Forms: 2–6 flum, 3 Orm. flumm, (3 flun), 3–4 flym, 3–5 flumme, 3–6 flom(e, 4–5 flomme, 5 floum, 8–9 floom, 4– flume. See also FLEAM. [a. OF. flum, flun = Pr. flum, It. fiume:—L. flūmen river, f. fluĕre to flow.]

1

  † 1.  A stream, a river; also, water. Obs.

2

c. 1175.  Lamb. Hom., 141. Sunnendei wes ure drihten ifulchted ine flum iordan.

3

a. 1300.  Cursor M., 1035 (Cott.).

        Þis flummes four þat þar biginnes,
thoru out all oþer contres rinnes.

4

a. 1300.  Magdalena, 427, in Horstmann, Alteng. Leg., 158. From þannes to þe flym Jordan.

5

c. 1330.  R. Brunne, Chron. (1810), 186. At þat ilk flom Richard gaf bataile.

6

c. 1450.  Mirour Saluacioun, 1406.

                        There bene baptismes thre
Off fflvmme, of flavme, of blode.

7

1535.  Stewart, Cron. Scot., II. 450.

                    All into that flume
Tha drownit ilkone becaus tha culd nocht swym.

8

1652.  Gaule, Πῦς-μαντία, the Mag-astro-mancer, 247. A deep flume, which was called the water of Juno.

9

  2.  A mill-tail. Cf. FLEAM sb.2 2.

10

1855.  in Clarke, Dict.

11

  3.  U.S., etc. An artificial channel for a stream of water to be applied to some industrial use.

12

1784.  J. Belknap, Tour to White Mts. (1876), 16–7. Two streams come down the eastern side of this defile, forming beautiful cascades.

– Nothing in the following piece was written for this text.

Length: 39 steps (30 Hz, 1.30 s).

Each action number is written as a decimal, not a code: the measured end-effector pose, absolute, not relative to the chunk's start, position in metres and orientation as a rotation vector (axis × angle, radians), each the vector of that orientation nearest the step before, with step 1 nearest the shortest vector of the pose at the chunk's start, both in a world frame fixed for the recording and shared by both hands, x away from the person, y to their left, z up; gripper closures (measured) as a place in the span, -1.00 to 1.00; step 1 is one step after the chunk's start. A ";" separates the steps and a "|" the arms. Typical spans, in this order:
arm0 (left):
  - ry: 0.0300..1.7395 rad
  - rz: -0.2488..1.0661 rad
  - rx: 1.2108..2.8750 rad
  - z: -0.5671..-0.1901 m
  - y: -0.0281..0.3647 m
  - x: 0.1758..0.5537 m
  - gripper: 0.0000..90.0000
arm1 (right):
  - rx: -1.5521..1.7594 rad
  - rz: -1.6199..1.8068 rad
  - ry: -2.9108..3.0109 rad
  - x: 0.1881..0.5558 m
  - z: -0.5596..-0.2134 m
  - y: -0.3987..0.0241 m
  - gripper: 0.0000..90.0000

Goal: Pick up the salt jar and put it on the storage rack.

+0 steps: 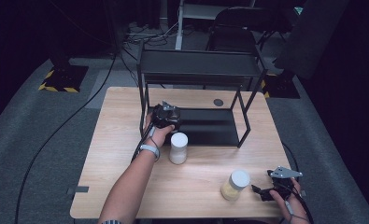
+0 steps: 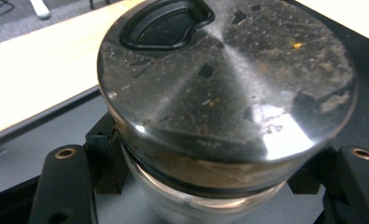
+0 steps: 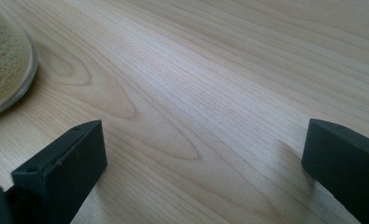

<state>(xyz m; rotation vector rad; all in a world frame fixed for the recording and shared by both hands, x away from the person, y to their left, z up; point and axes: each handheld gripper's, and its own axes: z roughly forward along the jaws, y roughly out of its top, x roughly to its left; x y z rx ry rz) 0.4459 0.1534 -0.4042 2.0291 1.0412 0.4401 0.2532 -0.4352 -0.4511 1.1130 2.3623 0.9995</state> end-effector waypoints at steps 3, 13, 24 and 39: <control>1.046 0.439 2.036 -0.406 0.152 0.447 -0.33 | 1.113 1.000 2.362 0.253 -0.451 -0.435 -0.99; 1.051 0.457 2.056 -0.409 0.148 0.449 -0.33 | 1.113 1.000 2.362 0.253 -0.451 -0.435 -0.99; 1.040 0.492 2.027 -0.405 0.148 0.444 -0.59 | 1.115 1.000 2.364 0.252 -0.451 -0.435 -0.99; 0.951 0.554 1.892 -0.364 0.162 0.406 -0.79 | 1.115 1.000 2.364 0.252 -0.451 -0.435 -0.99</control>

One of them is so narrow as exactly to resemble a flume, and goes by that name.

13

1798.  J. Root, Amer. Law Rep., I. 359. Laid the bottom of the floom to the grist-mill four feet lower than the saw mill.

14

1862.  B. Taylor, Home & Abroad, Ser. II. ii. § 6. 126. Wooden flumes, raised on tall tressels, brought water from some reservoir above to the diggings, where it fell into the sluices in which the earth is washed.

15

1882.  W. H. Bishop, Southern California, in Harper’s Mag., LXV. Nov., 865/2. At Madera is seen the end of a curious V-shaped wooden aqueduct, or flume, which brings down lumber from the mountains fifty miles or more away, and terminates in a planing-mill.

16

  b.  A deep narrow channel or ravine with a stream running through it.

17

1792.  J. Belknap, Hist. New-Hampshire, III. 52–3. Two streams … one of which descends in a trench two feet wide, and is called the flume, from the near resemblance which it bears to an artificial flume.

18

1841.  C. T. Jackson, Geol. New Hampsh., 97. During the freshets of the spring season and in early summer, it is not practicable to walk in the bed of the flume, but in the driest season of the year there is but little water in it, and the bottom of the ravine affords a good foot-path.

19

1889.  J. D. Whitney, United States, 222. A purely American name for something which is not of uncommon occurrence in mountain regions is the word ‘flume,’ which as applied in the United States, and chiefly in the White Mountains, means a narrow passage or defile between nearly perpendicular rocks, through which runs a stream, and usually with a succession of cascades.

20

  c.  U.S. slang. To go or be up the flume: to ‘come to grief,’ ‘be done for’; to die.

21

1882.  Mark Twain [Clemens], Stolen White Eleph., etc., 97. Well, then, that idea’s up the flume.

22

1888.  W. H. Pollock & B. Matthews, Mated by Magic, in Longm. Mag., XIII. Nov., 48. It’s no good wishing—he’s gone up the flume!

23

  4.  Comb., as flume-car (see quot.).

24

1884.  Knight, Dict. Mech., 350/1. Flume Car. A car to travel in a flume; wheels rest on the sides of the flume, and the water runs a paddle wheel.